We have all been accused of lacking compassion, failing to love our neighbors as ourselves. They routinely picture us as holding tightly onto this red balloon called marriage that we do not want to share.

But we do want to share it. We want to offer true marriage as a powerful response to grievous social problems of poverty, educational deficit, and ill health. We who visit those in prison know we are there surrounded by fatherless young men. We have compassion for them. The divorced and abandoned women of today are Scripture’s needful widows. Marriage can be a blessing to those in the Church, to be sure, but it even blesses those outside the Church. Marriage bashes no one.

In order for us to share the blessing that is marriage, there must yet be marriage. Those who demand an end to marriage as we have known it do not want to share that red balloon. They want to burst it.

There is no rancor, no malice in our defending marriage. We have been given this priceless gift and we want only to pass it on unbroken and unadulterated to today’s young people. There is no thought of hatred in this. Instead, I have been given this Scripture to read from 1 John:

Dear friends, let us love one another, for love comes from God. Everyone who loves has been born of God and knows God. Whoever does not love does not know God, because God is love.

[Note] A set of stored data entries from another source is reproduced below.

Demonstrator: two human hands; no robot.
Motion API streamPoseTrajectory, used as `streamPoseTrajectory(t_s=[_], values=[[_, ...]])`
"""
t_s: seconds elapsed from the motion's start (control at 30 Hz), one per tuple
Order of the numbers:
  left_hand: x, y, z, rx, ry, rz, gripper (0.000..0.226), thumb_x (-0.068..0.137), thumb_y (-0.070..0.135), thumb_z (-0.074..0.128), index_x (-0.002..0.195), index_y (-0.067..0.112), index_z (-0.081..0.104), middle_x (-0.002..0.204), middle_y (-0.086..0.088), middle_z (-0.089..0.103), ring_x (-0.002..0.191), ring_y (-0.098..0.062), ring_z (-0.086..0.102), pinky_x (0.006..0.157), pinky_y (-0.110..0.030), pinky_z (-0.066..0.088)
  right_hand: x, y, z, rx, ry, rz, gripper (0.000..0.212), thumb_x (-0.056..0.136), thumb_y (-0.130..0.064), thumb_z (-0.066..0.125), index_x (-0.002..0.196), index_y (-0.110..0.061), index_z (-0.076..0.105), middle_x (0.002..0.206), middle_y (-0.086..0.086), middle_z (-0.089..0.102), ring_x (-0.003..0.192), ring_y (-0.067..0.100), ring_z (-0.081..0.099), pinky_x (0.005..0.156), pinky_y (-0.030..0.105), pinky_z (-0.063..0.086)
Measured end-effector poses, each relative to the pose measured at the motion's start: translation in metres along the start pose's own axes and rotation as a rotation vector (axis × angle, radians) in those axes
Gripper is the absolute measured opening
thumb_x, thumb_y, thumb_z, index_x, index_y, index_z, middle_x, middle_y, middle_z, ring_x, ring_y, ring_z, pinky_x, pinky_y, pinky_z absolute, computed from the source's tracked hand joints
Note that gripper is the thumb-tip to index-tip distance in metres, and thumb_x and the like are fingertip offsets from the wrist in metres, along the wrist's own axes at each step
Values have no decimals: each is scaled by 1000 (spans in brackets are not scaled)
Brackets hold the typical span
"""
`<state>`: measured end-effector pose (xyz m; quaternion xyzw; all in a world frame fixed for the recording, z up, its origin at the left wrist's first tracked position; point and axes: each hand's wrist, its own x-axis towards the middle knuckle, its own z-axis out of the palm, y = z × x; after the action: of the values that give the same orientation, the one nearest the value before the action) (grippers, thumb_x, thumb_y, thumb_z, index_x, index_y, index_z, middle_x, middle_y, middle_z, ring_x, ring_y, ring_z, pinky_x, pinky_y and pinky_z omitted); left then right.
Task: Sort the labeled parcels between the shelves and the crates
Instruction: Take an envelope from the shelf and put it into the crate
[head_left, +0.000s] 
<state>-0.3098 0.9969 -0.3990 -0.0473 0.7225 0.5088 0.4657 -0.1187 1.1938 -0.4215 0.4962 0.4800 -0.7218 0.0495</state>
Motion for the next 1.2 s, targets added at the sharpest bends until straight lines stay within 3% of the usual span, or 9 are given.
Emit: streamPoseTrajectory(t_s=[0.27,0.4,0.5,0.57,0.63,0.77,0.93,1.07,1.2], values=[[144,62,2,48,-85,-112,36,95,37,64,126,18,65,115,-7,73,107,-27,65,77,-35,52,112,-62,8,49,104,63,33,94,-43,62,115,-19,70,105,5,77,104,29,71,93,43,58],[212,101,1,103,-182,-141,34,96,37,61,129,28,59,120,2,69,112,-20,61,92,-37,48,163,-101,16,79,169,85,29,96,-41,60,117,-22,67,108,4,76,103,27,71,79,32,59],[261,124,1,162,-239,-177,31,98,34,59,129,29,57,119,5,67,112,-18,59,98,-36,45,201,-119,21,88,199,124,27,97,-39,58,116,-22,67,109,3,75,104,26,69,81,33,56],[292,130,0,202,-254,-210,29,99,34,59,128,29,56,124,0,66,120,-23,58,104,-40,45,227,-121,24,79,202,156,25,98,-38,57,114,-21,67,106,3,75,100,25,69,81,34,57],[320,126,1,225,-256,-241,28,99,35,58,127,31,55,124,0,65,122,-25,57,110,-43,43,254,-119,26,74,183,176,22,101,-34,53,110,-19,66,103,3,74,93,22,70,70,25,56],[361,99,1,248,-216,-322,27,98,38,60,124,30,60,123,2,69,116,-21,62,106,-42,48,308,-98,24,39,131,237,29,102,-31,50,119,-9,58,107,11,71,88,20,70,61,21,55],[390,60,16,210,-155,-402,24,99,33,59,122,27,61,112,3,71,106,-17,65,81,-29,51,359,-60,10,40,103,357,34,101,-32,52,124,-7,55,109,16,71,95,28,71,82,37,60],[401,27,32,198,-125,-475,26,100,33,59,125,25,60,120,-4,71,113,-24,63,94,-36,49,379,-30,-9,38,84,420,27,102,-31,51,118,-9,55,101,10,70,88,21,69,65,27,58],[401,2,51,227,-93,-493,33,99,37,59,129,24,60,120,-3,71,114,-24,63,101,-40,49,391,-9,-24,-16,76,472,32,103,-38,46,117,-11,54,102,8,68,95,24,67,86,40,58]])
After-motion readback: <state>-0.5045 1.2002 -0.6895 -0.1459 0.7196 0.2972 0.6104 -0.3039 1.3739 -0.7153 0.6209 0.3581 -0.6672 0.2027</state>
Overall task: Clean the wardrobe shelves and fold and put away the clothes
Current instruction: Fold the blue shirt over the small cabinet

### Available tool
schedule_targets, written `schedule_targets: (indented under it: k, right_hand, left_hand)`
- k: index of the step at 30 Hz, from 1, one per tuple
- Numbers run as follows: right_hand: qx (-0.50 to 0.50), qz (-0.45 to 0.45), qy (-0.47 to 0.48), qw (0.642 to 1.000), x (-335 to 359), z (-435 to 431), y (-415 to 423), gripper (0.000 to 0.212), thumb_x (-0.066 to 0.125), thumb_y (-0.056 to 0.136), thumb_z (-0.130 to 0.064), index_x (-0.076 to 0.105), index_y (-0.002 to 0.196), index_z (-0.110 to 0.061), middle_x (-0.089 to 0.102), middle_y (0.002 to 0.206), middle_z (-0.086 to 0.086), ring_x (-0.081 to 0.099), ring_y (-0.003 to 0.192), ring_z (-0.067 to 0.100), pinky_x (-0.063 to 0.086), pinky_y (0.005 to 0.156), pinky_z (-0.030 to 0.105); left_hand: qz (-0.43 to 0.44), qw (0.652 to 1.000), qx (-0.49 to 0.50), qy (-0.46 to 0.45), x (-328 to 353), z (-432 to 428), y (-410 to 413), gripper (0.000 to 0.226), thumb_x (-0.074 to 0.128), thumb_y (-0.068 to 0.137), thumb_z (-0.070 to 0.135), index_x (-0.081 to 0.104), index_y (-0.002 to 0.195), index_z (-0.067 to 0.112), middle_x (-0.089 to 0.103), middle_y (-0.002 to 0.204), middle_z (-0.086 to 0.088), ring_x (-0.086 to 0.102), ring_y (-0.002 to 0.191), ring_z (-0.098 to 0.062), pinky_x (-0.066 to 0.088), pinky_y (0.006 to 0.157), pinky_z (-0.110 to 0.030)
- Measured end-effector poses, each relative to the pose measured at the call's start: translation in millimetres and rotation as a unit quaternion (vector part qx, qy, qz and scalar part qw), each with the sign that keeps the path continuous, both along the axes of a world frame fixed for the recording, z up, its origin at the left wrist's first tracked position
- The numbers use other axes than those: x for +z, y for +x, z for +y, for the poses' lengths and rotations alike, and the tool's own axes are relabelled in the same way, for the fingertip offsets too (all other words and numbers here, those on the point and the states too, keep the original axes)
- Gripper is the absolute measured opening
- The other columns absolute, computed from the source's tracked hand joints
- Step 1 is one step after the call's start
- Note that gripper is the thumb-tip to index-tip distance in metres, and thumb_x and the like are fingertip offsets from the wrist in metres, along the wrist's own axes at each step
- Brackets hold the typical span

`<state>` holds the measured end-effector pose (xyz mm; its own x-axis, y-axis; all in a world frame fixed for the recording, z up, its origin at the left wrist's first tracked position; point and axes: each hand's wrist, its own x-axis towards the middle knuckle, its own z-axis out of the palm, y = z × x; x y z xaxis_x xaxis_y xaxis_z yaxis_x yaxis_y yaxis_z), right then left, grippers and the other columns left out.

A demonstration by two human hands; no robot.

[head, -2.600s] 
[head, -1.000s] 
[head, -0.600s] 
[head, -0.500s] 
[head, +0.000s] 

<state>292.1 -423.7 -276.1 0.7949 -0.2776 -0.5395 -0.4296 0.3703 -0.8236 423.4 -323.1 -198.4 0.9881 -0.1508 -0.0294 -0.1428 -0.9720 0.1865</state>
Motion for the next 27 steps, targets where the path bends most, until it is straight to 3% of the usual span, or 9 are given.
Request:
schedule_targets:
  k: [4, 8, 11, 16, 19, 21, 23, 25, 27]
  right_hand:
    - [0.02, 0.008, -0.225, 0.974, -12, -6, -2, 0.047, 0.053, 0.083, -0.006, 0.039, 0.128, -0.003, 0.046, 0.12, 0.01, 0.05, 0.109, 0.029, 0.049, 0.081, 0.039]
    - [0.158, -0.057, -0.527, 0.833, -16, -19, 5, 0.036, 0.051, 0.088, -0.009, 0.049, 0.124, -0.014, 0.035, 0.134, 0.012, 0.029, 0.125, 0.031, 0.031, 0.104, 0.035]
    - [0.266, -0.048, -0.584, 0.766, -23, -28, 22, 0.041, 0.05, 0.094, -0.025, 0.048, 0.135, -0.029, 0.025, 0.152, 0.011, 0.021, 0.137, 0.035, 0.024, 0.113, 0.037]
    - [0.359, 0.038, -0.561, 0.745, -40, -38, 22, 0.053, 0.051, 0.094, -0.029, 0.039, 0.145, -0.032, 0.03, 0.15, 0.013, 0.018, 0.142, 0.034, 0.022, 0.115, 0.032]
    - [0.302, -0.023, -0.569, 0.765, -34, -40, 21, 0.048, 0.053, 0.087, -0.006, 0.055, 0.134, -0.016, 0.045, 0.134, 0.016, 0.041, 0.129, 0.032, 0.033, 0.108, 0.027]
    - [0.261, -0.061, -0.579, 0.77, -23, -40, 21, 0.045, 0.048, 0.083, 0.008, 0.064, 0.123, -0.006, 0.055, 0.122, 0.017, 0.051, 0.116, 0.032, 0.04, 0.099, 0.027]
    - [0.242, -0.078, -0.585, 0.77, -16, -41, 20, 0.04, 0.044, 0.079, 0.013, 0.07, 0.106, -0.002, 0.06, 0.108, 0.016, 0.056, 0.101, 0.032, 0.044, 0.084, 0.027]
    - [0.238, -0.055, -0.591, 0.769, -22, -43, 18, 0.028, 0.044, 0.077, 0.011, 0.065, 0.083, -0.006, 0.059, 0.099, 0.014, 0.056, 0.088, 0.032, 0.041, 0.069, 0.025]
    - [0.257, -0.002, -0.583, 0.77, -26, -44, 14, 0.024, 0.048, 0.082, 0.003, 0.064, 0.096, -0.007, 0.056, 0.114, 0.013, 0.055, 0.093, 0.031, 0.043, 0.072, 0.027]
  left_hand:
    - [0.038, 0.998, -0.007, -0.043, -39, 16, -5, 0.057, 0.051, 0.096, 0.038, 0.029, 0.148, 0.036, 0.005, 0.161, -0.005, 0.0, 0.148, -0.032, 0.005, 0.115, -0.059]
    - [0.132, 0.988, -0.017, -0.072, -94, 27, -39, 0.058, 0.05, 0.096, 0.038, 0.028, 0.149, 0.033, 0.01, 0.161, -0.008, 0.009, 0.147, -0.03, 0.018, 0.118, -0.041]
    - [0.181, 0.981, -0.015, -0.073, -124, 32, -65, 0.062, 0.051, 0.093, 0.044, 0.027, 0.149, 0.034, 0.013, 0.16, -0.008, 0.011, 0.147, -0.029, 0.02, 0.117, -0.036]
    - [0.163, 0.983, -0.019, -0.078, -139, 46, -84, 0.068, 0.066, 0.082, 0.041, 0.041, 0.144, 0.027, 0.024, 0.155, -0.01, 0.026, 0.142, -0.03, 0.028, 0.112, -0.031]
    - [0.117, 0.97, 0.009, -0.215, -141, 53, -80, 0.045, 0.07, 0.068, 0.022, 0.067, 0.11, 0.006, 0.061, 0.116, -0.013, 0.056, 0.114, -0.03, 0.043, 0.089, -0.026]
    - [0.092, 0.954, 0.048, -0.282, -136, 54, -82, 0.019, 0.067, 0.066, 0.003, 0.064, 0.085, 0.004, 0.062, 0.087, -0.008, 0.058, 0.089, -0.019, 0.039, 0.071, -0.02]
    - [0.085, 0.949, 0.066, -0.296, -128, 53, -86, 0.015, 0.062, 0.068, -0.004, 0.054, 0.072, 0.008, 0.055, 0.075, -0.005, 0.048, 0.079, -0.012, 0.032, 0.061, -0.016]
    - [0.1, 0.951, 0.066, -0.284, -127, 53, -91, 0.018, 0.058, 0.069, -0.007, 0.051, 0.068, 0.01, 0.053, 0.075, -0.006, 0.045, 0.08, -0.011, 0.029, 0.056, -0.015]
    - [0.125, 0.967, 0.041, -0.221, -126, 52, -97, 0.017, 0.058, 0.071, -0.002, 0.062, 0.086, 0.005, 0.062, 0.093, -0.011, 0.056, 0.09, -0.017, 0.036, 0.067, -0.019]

Ben and Grace exchange their vows. The groom’s father, a pastor, performs his duty with sureness. Both bride and groom speak clearly and strongly, yet even so their voices crack with the overpowering emotion of the moment. They deeply appreciate this poignant moment they have waited for all their lives. They know what it means to become one flesh in the Lord.

Ben and Grace exchange their rings. Each one knows these rings they will wear until death parts them. Each one knows that these rings are the sign and symbol of their love. They know that marriage has a certain ring to it.